Zero Hora - 28/11/2012
Assisti à peça Vermelho,
encenada pelo extraordinário Antonio Fagundes e por seu filho Bruno,
que conta uma parte da vida do pintor Mark Rothko, expoente do
expressionismo abstrato nos anos 50 e 60. O texto é tão bom, que saí do
teatro com a cabeça fervendo.
Vontade de escrever sobre o dilema
entre o que é artístico e o que é comercial, sobre as diferentes
maneiras de vermos a mesma coisa, sobre a função da arte abstrata (que
nunca me comoveu, mas à qual a partir da peça passei a dar outro valor) e
sobre a desproteção das obras quando expostas (Mark Rothko era
hiperexigente quanto à luz das galerias, assim como quanto à distância
que o visitante deveria ficar da tela, e por quanto tempo esse visitante
deveria observá-la até ser atingido emocionalmente... enfim, um chato,
esse Rothko, mas fascinava).
No entanto, como não sou
conhecedora de pintura, resolvi destacar aqui um outro aspecto da
montagem, que diz respeito não só a artistas plásticos, mas a todos os
que lidam com criação.

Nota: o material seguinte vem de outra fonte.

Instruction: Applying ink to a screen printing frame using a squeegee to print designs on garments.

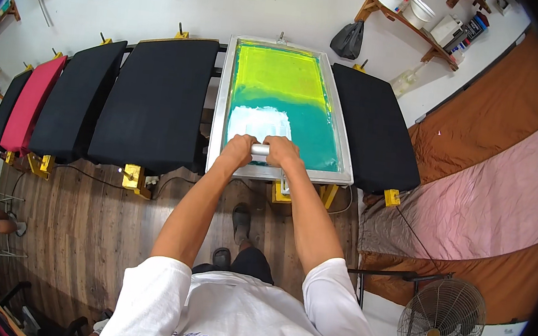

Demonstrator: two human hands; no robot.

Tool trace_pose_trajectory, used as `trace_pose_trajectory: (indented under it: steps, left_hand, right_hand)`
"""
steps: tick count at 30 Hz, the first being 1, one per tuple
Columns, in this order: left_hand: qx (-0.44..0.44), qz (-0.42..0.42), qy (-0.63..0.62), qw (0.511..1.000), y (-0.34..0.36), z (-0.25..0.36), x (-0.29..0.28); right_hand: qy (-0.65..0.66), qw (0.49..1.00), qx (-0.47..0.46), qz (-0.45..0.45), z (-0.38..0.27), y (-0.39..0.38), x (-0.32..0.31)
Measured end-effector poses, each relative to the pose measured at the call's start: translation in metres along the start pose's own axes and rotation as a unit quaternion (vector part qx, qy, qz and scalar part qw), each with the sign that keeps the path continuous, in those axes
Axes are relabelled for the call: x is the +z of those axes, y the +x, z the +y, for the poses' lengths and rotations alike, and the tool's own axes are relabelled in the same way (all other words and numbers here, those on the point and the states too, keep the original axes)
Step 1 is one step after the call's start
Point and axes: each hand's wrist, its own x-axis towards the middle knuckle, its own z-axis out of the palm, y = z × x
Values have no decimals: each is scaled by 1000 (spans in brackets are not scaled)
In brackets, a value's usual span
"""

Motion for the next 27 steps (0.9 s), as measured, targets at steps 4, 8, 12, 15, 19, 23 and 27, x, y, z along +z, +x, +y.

Pensando bem, até com os que não lidam.
Muitos
entre nós ainda acreditam que trabalho e prazer são duas coisas
distintas que não se misturam. O dia, em tese, é dividido em três
terços: oito horas trabalhando, oito horas aproveitando a vida (até
parece: e as filas? e o trânsito?) e oito horas dormindo. Cada coisa no
seu devido lugar. Apenas os artistas teriam a liberdade de subverter
essa ordem.
Pois o mundo mudou. O trabalho está deixando de ser
aquela atividade burocrática e rígida cuja finalidade era ganhar
dinheiro e nada mais. Queremos extrair prazer do nosso ofício, seja ele
técnico, artístico, formal, informal. O conceito de estabilidade perdeu
força, as hierarquias já não impressionam.
A meta, hoje, é
aproveitar as novas tecnologias e as oportunidades que elas oferecem.
Atuar de forma mais flexível, autônoma e motivada. Trocar o “chegar lá”
pelo “ser feliz agora”. Ou seja, amar o trabalho do mesmo jeito que se
ama ir ao cinema, pegar uma praia e sair com os amigos.
Rothko
respirava trabalho, e considerava que estava igualmente trabalhando
quando lia Dostoievski, quando filosofava, quando caminhava pelas ruas,
quando amava, quando dormia, quando conversava. Defendia a vida como
matéria-prima da inspiração, sem regrar-se pelo horário comercial. Não
se dava folga – ou folgava o tempo inteiro, depende do ponto de vista.
Quando não estava pintando, estava alimentando sua sensibilidade, sem a
qual nenhuma pintura existiria.
Nos anos 50, só mesmo um artista
poderia viver essa fusão na prática. Depois que cruzamos o ano 2000,
porém, é uma tendência que só cresce, em todas as áreas profissionais,
nas que existem e, principalmente, nas que estão sendo inventadas.
Como
pintor, Mark Rothko valeu-se de uma vasta cartela de cores, mas
expressou-se magistralmente em vermelho – na verdade, ele viveu em
vermelho. Paixão, sangue, vinho, pimenta, calor, sedução. Ele sabia que
essa era a cor que pulsava. E segue moderno, pois, como ele, são os
pulsantes que estão fazendo a diferença.